▸ **What to produce**: Take the lines below from the one with "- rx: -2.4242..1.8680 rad" through the one with "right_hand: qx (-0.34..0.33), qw" and retype them exactly. Include nothing else, and no pictures.

▸ **Supplied data**:

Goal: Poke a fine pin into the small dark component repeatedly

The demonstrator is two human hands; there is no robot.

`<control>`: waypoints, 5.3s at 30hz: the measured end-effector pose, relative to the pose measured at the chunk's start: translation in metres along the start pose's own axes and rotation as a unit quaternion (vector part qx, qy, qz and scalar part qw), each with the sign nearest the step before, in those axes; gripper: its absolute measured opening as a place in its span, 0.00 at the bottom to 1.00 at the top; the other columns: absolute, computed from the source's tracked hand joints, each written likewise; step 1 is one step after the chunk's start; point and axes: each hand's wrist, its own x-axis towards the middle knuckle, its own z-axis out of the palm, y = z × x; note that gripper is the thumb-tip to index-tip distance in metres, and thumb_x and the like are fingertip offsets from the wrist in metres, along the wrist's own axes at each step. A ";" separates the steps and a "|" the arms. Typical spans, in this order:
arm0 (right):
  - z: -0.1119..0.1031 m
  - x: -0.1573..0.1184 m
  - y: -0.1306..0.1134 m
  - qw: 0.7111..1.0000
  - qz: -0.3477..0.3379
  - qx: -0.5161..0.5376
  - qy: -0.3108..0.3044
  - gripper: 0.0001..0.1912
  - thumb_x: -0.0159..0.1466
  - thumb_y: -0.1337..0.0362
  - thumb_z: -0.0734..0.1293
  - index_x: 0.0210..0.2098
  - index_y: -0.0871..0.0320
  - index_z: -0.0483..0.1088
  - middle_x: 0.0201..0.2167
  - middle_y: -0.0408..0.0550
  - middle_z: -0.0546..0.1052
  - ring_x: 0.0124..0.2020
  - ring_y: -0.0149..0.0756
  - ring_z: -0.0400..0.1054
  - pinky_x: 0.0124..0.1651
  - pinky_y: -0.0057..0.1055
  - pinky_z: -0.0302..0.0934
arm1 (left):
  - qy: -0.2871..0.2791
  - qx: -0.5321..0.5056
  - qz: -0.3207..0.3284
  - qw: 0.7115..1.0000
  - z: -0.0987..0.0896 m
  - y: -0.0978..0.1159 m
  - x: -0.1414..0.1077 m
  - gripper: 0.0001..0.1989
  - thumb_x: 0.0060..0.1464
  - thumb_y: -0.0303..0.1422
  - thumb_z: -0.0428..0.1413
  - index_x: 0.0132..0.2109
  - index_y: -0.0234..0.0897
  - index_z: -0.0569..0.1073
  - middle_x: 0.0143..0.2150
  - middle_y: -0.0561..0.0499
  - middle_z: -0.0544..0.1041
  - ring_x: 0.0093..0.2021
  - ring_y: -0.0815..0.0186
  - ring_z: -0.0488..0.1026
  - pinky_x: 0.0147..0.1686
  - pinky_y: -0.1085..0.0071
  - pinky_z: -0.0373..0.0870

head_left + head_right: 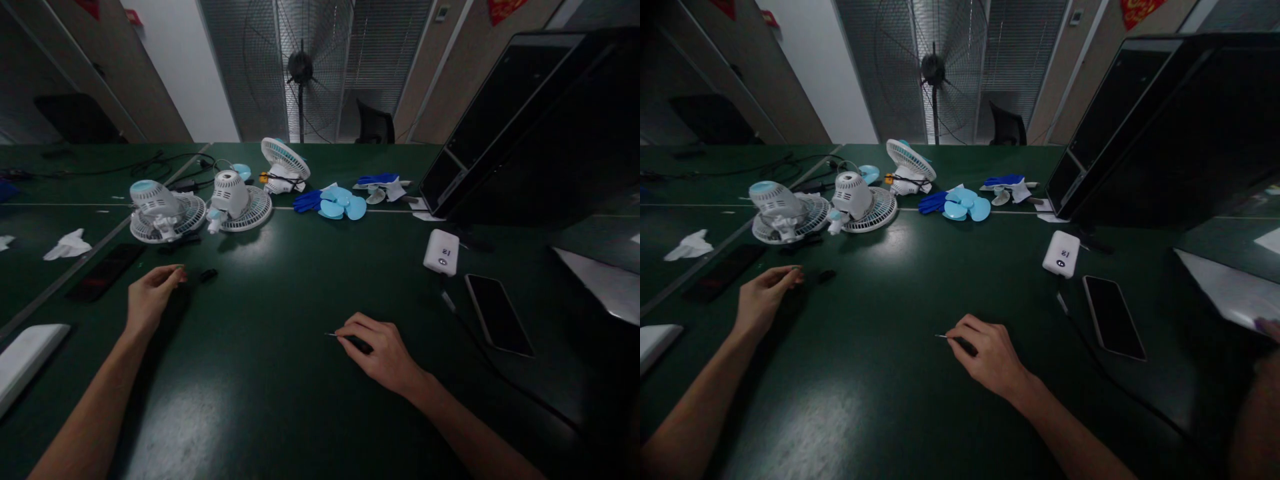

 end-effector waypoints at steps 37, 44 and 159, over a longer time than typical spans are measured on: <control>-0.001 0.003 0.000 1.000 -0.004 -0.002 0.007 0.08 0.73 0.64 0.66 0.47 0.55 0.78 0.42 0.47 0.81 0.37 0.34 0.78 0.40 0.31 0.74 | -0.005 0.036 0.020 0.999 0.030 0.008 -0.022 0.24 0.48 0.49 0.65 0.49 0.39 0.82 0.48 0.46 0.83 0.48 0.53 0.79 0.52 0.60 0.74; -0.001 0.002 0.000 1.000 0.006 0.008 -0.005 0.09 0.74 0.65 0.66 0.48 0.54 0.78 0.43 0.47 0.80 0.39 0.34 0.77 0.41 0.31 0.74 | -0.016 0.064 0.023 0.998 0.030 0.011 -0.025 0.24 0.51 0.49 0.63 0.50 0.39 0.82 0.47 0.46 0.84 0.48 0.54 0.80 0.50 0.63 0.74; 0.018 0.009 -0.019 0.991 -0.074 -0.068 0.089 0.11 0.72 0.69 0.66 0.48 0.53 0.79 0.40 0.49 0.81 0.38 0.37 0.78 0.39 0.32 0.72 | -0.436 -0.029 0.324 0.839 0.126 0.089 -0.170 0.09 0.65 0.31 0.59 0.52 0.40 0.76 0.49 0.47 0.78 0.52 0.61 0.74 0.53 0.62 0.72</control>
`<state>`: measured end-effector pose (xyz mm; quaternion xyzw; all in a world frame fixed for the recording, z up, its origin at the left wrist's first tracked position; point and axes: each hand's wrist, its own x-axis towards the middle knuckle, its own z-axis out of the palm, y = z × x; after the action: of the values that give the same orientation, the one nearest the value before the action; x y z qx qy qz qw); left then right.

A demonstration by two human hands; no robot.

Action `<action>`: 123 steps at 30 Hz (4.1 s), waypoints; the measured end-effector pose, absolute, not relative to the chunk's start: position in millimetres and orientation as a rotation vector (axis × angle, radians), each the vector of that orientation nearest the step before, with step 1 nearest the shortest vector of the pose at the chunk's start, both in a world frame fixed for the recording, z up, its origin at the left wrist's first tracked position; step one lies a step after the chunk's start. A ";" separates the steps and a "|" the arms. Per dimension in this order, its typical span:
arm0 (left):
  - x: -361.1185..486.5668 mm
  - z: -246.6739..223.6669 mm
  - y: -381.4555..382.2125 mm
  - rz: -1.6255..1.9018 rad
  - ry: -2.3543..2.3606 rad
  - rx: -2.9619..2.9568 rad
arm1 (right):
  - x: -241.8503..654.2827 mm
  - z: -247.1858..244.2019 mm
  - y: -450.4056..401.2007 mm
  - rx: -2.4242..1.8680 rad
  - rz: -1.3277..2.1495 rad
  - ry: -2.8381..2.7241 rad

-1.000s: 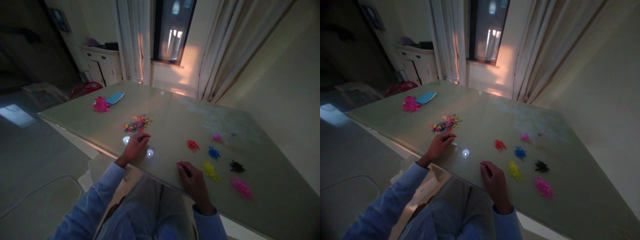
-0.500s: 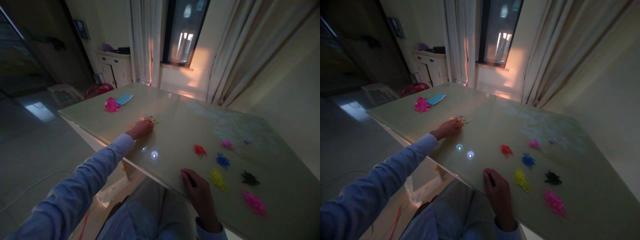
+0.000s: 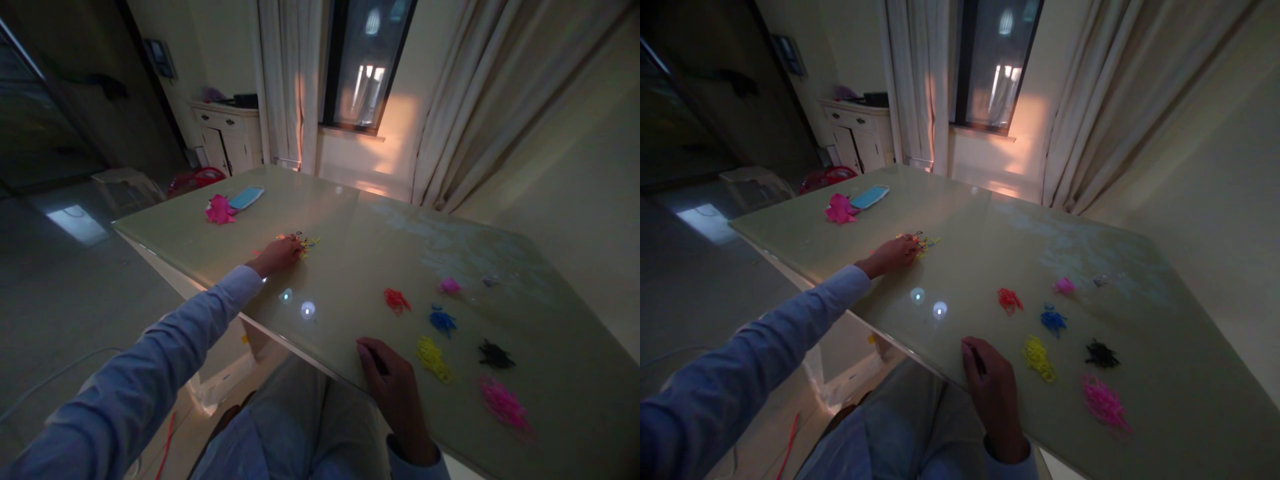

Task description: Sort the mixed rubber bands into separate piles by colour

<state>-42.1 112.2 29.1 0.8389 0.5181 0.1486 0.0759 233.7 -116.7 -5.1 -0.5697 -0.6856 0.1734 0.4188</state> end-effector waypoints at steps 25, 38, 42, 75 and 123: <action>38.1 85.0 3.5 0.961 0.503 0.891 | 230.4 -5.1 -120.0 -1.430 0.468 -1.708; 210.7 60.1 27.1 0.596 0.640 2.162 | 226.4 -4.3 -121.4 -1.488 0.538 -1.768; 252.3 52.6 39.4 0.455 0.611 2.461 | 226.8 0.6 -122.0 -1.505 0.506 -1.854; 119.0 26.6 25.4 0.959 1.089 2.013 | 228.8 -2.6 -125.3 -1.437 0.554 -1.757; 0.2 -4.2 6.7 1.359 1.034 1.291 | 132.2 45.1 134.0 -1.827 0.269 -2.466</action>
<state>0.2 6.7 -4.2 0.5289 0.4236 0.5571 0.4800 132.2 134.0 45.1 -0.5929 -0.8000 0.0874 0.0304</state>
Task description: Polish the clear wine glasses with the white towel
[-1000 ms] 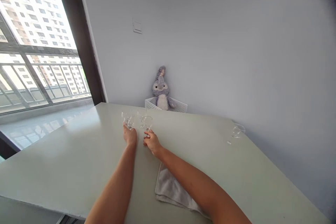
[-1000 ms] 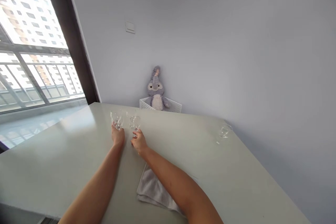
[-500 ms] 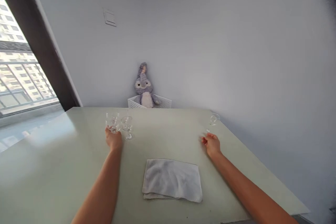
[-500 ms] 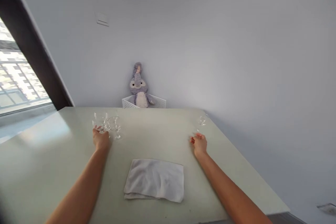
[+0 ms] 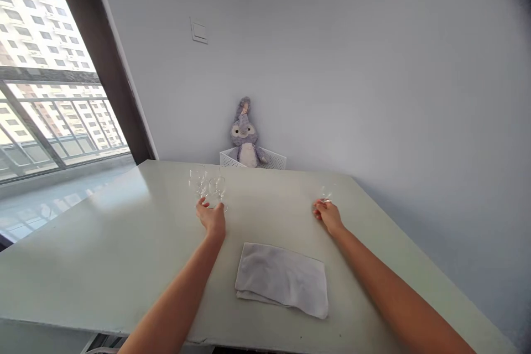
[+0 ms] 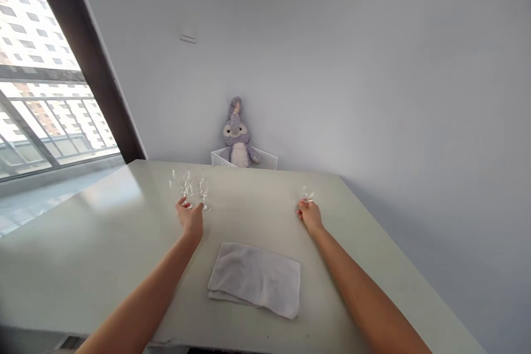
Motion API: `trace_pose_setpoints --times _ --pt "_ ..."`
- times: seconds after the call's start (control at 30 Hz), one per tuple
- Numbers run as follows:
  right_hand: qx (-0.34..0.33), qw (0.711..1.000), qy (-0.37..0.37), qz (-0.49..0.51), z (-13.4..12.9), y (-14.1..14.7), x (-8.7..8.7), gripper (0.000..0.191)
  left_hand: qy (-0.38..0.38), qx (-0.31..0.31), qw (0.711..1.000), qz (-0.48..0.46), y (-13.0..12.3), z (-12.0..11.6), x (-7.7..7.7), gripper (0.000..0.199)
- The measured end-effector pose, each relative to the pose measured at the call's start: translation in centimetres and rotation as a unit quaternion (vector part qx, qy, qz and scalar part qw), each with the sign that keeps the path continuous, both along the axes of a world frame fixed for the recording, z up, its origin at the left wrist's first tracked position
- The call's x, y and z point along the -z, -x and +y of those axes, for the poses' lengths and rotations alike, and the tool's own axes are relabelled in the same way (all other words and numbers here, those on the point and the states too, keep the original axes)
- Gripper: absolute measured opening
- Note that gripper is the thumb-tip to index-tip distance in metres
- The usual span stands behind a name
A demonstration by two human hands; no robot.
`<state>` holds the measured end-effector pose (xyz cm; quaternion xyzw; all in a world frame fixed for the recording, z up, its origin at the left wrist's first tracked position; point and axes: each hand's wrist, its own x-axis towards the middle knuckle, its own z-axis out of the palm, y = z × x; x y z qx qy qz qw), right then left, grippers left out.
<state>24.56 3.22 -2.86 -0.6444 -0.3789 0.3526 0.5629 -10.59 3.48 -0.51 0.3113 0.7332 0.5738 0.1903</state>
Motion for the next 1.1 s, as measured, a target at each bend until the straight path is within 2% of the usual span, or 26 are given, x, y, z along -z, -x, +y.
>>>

▸ **Answer to this problem**:
  - rx: -2.4242..1.8680 rad
  - rz: -1.3277..2.1495 rad
  - ry: -2.8381..2.7241 rad

-1.000s: 
-0.500s: 
+0.000s: 

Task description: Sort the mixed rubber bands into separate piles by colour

<state>-42.1 112.2 29.1 0.8389 0.5181 0.1486 0.0759 233.7 -116.7 -5.1 -0.5697 -0.6856 0.1734 0.4188</state> end-effector waypoints at steps 25, 38, 42, 75 and 123: <action>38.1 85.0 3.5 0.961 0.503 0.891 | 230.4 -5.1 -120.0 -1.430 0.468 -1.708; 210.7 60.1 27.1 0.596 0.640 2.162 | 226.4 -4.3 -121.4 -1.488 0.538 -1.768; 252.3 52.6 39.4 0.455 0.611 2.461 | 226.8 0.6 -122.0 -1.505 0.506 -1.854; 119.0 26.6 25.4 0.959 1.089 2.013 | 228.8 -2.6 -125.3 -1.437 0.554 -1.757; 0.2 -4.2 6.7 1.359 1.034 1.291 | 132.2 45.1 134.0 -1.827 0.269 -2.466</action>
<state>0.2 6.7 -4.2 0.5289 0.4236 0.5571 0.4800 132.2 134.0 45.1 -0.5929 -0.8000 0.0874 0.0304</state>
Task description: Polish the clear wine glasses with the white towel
[-1000 ms] 
[-1000 ms] 
[-500 ms] 
[-500 ms] 
[+0 ms] 
[+0 ms] 
Motion API: `trace_pose_setpoints --times _ --pt "_ ..."`
- times: seconds after the call's start (control at 30 Hz), one per tuple
- Numbers run as follows:
  right_hand: qx (-0.34..0.33), qw (0.711..1.000), qy (-0.37..0.37), qz (-0.49..0.51), z (-13.4..12.9), y (-14.1..14.7), x (-8.7..8.7), gripper (0.000..0.191)

This finishes the answer.